Program Notes

Mikhail Glinka (1804-1857)
Grand Sextet for String Quartet, Bass and Piano (1832)

Notes for: August 14, 2012

Glinka is generally regarded as the father of Russian classical music. He was not only the first Russian composer to gain wide recognition outside Russia but also the inspiration and model for future Russian composers. In particular, the so-called “The Five” – Balakirev, Mussorgsky, Borodin, Cui and Rimsky Korsakov – followed Glinka’s lead in producing a distinctive Russian style of music.

The son of a wealthy retired army captain, he developed a music interest as a child when his nurse sang Russian folk songs and he heard passing peasant choirs. While his governess taught him Russian, German, French and geography, he also received instruction on the piano and violin. He then widened his musical experience when his family sent him to St. Petersburg, the capital, to study at a school for children of the nobility.

On graduation, Glinka was appointed assistant secretary of the national highway department. The work was light, allowing him to settle into the life of a musical dilettante, frequenting the city’s drawing rooms and social gatherings. To amuse the wealthy amateurs, he began to compose melancholy romances in a Russian folk style.

Glinka was a sickly man and, in 1830 at the recommendation of his physician, he decided to travel to sunny Italy. After three years studying opera writing at the Milan conservatory, he decided to return to Russia, write in a Russian manner, and do for Russian music what Donizetti and Bellini had done for Italian music. As a result, his music became a synthesis of traditional western forms and Russian folk melody and harmonic style.
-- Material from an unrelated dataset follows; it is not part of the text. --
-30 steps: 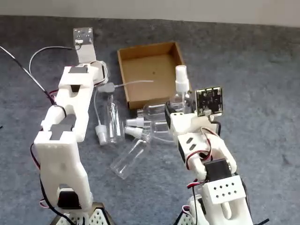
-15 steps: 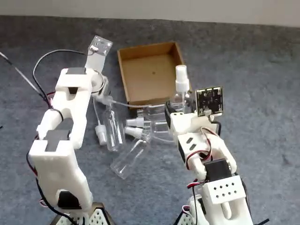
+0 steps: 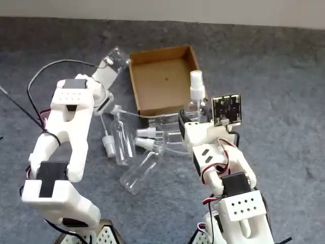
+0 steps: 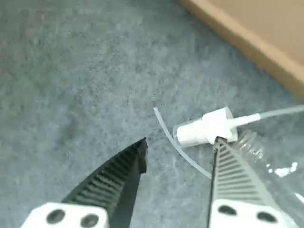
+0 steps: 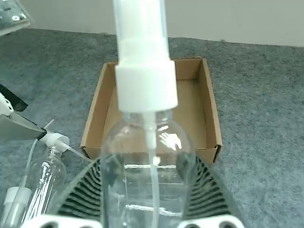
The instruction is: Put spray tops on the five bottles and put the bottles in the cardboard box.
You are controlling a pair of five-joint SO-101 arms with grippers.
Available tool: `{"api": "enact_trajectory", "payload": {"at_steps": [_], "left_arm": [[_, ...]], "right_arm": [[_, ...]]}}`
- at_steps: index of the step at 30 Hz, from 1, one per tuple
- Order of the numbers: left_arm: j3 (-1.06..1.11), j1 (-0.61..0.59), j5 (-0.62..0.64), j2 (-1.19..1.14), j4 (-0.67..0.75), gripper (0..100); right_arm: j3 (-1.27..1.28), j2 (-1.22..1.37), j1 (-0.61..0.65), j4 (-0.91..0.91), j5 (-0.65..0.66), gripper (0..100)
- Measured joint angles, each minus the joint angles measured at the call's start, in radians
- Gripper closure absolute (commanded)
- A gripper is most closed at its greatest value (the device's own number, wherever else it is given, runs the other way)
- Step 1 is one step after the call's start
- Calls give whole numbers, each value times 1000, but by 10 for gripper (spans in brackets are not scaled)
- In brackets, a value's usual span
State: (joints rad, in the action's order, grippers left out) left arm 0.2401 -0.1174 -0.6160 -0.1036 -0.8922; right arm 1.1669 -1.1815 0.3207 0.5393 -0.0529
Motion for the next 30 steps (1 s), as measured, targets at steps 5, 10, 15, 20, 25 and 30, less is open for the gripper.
{"api": "enact_trajectory", "payload": {"at_steps": [5,10,15,20,25,30], "left_arm": [[-14,0,239,41,8,817],[-106,83,588,29,28,817],[-167,203,677,-92,31,822],[-226,215,701,-235,37,822],[-235,216,698,-298,11,913],[-241,218,568,-298,-48,956]], "right_arm": [[2,0,0,0,0,995],[2,0,0,0,0,995],[2,0,0,0,0,995],[2,0,0,0,0,995],[2,0,0,0,0,995],[2,0,0,0,0,995]]}}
Glinka is known today mainly for two operas on Russian themes and with Russian librettos – A Life for the Tsar and Russlan and Ludmilla, the latter based on a tale by his friend Alexander Pushkin, whose writings inspired so many Russian composers. The overtures are particularly popular both inside and outside Russia.

Glinka composed this Grand Sextet in 1832 while he was living in Milan and was preoccupied with writing opera. Taking in opera at La Scala as often as possible, he came under the influence of several Italian composers, in particular Donizetti. The influence of Italian opera can be felt in the melodic content and joie de vivre of the sextet.

Glinka later related that he composed the piano part of the sextet with his Italian doctor’s daughter in mind. He had been infatuated with her and, though an amateur, she was apparently a brilliant pianist with a sparkling technique. While she was a married woman and was unavailable romantically, she had a pronounced influence on the music – it sounds almost like a piano concerto.

The first movement, allegro, is in easy-to-follow sonata form. The lively first theme and its continuation establishes the prominence of the piano, while the second theme, reflecting the composer’s Italian surroundings, is ushered in by the cello. The long development gives all the instruments opportunities to play with the melodies.

The second movement, andante, opens with a long introduction for the solo piano, its calm and introspective character suggesting a Chopin nocturne. When the other instruments join in, the 6/8 rhythm suggests a barcarolle. A contrasting middle section begins as a duet for the violins, with the lower instruments later joining in.

After a return to the opening section, the third movement, allegro con spirito, is launched without pause by rumbling passages in the piano. This leads to the jubilant main theme, again with the piano prominent, followed by a middle section in the lively rhythm of a Czech polka. The vigorous main theme returns to finish the sextet.